**EXERCISE REQUIREMENTS:** Reproduce exactly the stretch of lines running from the line with "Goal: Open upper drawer" to the end of the entries below.

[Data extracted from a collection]
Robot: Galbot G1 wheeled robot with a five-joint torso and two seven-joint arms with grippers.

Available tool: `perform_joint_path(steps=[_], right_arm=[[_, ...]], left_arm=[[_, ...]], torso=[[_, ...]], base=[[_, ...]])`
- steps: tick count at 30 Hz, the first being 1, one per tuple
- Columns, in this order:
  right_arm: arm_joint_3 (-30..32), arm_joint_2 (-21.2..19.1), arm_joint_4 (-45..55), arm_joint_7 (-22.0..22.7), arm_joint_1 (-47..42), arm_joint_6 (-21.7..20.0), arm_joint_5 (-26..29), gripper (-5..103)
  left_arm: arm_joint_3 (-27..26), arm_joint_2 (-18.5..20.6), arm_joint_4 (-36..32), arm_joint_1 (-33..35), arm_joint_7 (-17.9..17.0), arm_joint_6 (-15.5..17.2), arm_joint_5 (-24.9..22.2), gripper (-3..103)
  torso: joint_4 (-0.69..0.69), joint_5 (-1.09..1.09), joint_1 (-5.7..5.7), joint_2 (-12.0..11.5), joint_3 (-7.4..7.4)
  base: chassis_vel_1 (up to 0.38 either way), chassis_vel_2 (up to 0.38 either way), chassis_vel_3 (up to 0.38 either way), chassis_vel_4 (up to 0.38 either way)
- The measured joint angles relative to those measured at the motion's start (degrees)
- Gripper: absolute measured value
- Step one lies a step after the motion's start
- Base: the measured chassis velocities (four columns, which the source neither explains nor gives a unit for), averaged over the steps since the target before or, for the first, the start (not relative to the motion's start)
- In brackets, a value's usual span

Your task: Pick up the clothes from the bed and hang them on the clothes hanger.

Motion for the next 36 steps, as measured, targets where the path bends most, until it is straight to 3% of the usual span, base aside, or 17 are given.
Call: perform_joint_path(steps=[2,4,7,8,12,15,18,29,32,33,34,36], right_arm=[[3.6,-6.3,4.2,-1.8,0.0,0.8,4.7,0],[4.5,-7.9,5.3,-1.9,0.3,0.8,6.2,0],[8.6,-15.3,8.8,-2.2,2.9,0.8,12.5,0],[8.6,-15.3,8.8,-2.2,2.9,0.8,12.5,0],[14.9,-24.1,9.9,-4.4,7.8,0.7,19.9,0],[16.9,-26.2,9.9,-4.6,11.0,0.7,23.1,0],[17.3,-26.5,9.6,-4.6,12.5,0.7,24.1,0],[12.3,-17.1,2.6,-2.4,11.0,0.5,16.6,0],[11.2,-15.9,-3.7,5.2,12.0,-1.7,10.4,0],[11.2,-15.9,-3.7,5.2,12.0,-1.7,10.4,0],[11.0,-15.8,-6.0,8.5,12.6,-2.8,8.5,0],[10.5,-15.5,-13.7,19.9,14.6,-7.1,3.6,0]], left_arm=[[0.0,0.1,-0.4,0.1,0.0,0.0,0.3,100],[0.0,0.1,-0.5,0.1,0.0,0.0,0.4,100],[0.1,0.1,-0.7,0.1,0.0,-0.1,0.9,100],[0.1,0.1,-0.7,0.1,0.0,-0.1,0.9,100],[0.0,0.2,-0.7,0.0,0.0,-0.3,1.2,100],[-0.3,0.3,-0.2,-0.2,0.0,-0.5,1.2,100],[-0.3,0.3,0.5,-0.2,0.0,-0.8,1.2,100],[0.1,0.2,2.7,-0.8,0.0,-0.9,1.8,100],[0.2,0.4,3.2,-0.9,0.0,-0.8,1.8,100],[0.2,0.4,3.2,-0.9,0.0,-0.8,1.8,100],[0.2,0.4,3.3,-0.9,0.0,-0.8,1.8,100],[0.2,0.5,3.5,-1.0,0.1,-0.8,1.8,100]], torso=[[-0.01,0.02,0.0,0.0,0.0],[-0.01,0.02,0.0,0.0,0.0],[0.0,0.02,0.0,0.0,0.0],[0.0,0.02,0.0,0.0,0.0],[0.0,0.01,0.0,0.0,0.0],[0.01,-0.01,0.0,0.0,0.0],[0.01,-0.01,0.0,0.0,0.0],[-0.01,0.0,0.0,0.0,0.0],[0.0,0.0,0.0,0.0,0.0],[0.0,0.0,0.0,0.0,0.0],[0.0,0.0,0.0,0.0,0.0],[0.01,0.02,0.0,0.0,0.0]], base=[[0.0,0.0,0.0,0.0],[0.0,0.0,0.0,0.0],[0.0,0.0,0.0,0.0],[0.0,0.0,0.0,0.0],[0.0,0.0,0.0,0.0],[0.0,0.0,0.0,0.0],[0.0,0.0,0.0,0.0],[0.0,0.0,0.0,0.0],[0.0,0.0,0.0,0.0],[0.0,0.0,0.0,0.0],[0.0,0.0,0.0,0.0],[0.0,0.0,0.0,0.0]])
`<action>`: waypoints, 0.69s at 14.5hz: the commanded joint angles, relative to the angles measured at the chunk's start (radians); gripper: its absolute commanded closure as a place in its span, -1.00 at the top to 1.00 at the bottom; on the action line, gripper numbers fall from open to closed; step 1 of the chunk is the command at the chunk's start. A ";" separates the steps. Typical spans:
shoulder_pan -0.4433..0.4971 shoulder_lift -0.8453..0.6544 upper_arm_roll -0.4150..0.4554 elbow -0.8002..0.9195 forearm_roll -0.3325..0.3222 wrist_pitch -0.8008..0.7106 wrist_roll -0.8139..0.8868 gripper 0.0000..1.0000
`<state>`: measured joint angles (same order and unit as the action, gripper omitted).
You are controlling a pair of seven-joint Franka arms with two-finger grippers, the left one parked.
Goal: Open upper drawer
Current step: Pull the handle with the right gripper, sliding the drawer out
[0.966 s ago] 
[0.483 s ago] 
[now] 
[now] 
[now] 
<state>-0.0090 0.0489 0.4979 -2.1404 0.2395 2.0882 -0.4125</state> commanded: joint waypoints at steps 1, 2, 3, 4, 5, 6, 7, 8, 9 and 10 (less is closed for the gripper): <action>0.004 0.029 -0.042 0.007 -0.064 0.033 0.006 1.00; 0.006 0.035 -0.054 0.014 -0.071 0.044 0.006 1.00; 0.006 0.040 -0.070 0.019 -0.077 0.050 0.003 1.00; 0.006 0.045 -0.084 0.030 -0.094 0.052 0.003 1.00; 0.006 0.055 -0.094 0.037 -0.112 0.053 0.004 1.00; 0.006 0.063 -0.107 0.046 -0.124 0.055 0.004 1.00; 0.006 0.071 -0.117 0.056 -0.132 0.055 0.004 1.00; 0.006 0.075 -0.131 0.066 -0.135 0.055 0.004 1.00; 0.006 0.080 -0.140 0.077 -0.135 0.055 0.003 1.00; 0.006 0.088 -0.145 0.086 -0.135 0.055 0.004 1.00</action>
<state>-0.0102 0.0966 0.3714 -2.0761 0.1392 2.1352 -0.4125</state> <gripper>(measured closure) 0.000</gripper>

**ANSWER TO THIS EXERCISE:**
Goal: Open upper drawer
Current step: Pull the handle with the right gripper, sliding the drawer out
[0.966 s ago] 
[0.483 s ago] 
[now] 
[now] 
[now] 
<state>-0.0090 0.0489 0.4979 -2.1404 0.2395 2.0882 -0.4125</state> commanded: joint waypoints at steps 1, 2, 3, 4, 5, 6, 7, 8, 9 and 10 (less is closed for the gripper): <action>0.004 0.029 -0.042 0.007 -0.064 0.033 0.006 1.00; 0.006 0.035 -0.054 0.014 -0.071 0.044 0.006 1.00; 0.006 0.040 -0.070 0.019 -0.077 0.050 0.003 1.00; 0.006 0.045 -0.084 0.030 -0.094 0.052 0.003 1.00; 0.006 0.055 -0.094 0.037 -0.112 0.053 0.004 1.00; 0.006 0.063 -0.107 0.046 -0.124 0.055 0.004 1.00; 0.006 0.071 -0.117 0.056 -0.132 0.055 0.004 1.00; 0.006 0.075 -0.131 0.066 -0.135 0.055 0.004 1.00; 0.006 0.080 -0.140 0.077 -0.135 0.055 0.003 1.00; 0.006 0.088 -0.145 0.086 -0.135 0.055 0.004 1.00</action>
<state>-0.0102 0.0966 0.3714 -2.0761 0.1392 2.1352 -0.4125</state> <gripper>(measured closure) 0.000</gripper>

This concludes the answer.